## INPUT MATERIAL:
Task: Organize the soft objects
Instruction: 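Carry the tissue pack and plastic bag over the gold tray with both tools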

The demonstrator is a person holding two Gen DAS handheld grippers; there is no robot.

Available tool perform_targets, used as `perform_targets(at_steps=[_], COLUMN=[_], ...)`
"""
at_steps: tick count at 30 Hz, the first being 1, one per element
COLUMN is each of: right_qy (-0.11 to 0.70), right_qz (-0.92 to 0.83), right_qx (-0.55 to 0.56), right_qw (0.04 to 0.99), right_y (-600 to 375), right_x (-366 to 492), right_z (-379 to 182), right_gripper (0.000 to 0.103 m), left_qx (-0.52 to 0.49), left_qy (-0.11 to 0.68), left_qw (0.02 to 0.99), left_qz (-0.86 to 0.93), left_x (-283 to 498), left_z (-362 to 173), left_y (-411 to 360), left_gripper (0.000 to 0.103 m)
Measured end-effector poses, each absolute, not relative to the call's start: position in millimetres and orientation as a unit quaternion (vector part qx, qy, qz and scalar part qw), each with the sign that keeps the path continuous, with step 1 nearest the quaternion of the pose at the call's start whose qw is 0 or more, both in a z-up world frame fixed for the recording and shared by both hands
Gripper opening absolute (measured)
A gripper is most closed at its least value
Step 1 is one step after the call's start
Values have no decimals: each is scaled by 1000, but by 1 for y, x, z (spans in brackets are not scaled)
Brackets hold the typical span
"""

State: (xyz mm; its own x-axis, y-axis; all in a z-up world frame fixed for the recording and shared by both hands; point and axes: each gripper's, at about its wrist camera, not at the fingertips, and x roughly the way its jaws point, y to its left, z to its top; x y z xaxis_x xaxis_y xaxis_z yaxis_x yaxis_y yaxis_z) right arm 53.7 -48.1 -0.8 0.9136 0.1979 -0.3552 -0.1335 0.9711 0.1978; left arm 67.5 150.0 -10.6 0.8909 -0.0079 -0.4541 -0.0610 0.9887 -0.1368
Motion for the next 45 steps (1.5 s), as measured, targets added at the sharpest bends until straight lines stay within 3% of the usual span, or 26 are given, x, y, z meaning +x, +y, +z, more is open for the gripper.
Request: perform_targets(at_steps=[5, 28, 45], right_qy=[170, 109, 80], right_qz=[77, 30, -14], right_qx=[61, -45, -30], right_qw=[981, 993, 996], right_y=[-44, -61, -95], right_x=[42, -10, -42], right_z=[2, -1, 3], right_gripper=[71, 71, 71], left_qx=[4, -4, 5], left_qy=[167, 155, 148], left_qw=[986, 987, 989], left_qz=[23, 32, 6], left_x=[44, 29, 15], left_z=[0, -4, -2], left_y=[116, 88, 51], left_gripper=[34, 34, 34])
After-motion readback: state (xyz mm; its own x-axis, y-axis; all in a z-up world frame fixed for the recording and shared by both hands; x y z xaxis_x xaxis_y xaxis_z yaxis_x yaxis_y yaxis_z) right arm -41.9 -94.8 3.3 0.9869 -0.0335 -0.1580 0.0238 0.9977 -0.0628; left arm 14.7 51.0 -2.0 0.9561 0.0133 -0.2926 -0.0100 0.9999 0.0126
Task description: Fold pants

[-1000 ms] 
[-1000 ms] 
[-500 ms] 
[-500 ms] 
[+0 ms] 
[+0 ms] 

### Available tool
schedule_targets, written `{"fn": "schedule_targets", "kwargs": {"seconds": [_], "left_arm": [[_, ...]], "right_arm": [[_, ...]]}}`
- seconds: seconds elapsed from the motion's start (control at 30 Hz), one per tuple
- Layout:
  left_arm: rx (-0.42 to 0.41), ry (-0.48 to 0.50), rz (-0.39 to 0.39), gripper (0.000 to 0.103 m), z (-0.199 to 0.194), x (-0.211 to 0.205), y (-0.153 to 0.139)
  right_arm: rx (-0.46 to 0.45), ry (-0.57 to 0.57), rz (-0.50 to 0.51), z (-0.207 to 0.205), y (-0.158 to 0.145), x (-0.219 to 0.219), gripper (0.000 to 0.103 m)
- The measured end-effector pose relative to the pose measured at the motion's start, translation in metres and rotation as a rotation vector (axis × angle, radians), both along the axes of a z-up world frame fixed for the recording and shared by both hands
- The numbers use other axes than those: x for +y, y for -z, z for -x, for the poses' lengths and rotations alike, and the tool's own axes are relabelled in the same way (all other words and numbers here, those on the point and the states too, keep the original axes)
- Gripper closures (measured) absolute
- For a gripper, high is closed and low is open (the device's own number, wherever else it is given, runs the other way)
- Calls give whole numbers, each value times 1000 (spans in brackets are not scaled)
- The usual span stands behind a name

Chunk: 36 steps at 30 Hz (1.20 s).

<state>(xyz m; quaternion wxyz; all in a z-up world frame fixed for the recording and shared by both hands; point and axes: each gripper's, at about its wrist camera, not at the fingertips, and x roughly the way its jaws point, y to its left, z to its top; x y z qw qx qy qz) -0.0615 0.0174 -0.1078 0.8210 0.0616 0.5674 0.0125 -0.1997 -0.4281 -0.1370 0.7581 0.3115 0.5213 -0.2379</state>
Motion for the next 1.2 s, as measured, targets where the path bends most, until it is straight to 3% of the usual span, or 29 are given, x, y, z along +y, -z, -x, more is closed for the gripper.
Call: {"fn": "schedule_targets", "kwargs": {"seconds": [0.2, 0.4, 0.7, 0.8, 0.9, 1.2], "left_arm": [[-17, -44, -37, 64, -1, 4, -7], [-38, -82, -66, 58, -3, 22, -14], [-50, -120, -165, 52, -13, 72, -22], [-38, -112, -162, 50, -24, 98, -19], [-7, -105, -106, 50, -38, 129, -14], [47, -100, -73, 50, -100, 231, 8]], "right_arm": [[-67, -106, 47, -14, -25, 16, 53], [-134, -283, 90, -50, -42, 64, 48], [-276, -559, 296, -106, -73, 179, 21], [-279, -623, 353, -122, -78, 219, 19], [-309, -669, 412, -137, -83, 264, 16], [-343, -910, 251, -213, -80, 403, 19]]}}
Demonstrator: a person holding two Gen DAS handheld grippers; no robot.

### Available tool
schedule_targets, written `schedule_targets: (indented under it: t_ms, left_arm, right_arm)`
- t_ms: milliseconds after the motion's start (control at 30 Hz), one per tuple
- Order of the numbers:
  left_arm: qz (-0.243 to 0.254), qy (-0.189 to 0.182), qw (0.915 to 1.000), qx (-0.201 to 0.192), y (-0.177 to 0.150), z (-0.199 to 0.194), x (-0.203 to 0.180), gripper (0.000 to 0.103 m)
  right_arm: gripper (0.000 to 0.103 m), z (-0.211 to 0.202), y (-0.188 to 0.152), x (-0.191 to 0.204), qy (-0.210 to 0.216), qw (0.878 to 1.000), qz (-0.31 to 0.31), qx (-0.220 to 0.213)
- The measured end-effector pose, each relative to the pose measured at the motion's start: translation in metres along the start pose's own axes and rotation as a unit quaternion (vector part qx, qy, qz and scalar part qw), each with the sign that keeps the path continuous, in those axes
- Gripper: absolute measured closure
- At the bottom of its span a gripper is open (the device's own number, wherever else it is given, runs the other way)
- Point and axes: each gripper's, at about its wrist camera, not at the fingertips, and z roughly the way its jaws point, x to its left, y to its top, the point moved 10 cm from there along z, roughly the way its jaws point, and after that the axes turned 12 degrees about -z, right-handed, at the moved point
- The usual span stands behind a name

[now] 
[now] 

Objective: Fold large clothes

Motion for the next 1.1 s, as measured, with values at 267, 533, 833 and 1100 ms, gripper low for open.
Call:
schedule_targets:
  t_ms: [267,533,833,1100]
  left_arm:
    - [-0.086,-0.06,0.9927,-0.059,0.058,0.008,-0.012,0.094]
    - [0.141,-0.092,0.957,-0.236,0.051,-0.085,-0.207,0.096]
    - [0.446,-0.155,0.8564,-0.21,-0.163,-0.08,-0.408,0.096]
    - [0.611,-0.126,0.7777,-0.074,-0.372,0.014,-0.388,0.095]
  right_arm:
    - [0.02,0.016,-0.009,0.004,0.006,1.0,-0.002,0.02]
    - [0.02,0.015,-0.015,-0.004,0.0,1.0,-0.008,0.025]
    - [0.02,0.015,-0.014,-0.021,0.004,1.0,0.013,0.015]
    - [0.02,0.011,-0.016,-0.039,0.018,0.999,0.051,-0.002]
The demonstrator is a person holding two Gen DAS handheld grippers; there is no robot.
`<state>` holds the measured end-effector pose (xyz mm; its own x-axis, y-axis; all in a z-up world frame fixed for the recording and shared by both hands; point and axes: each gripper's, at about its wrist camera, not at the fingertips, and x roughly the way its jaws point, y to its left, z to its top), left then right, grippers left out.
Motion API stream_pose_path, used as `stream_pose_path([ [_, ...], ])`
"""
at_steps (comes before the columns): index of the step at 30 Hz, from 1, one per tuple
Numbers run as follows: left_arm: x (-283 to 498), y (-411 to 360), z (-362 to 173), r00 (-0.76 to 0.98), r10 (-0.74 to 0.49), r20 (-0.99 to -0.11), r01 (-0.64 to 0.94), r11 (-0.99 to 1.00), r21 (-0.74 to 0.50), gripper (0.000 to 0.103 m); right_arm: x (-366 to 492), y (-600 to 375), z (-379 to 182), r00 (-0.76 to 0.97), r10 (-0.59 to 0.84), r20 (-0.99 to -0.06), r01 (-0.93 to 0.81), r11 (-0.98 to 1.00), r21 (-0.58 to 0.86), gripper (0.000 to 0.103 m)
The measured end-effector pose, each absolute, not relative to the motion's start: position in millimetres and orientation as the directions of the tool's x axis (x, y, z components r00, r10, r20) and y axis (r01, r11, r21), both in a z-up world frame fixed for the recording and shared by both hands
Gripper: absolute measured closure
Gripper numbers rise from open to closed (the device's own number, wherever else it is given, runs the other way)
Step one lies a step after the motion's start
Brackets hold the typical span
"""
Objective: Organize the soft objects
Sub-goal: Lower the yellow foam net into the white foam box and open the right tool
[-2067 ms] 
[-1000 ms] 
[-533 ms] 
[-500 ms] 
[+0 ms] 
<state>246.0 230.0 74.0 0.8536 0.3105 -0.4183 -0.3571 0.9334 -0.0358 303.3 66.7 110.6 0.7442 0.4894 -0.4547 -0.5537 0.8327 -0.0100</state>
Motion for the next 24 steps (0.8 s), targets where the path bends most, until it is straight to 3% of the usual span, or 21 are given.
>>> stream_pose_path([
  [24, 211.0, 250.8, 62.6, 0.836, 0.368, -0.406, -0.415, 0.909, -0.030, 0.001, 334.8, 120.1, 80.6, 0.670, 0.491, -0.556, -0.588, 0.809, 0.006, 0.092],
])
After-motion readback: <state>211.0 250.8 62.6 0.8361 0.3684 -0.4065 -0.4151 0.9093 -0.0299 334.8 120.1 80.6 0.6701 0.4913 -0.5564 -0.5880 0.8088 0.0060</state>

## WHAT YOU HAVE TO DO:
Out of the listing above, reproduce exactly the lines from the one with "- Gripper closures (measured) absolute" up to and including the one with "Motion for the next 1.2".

## EXERCISE SOLUTION:
- Gripper closures (measured) absolute
- For a gripper, high is closed and low is open (the device's own number, wherever else it is given, runs the other way)
- Calls give whole numbers, each value times 1000 (spans in brackets are not scaled)
- The usual span stands behind a name

Chunk: 36 steps at 30 Hz (1.20 s).

<state>(xyz m; quaternion wxyz; all in a z-up world frame fixed for the recording and shared by both hands; point and axes: each gripper's, at about its wrist camera, not at the fingertips, and x roughly the way its jaws point, y to its left, z to its top; x y z qw qx qy qz) -0.0615 0.0174 -0.1078 0.8210 0.0616 0.5674 0.0125 -0.1997 -0.4281 -0.1370 0.7581 0.3115 0.5213 -0.2379</state>
Motion for the next 1.2 s, as measured, targets where the path bends most, until it is straight to 3% of the usual span, or 29 are given, x, y, z along +y, -z, -x, more is closed for the gripper.

With this, there is nothing more to the exercise.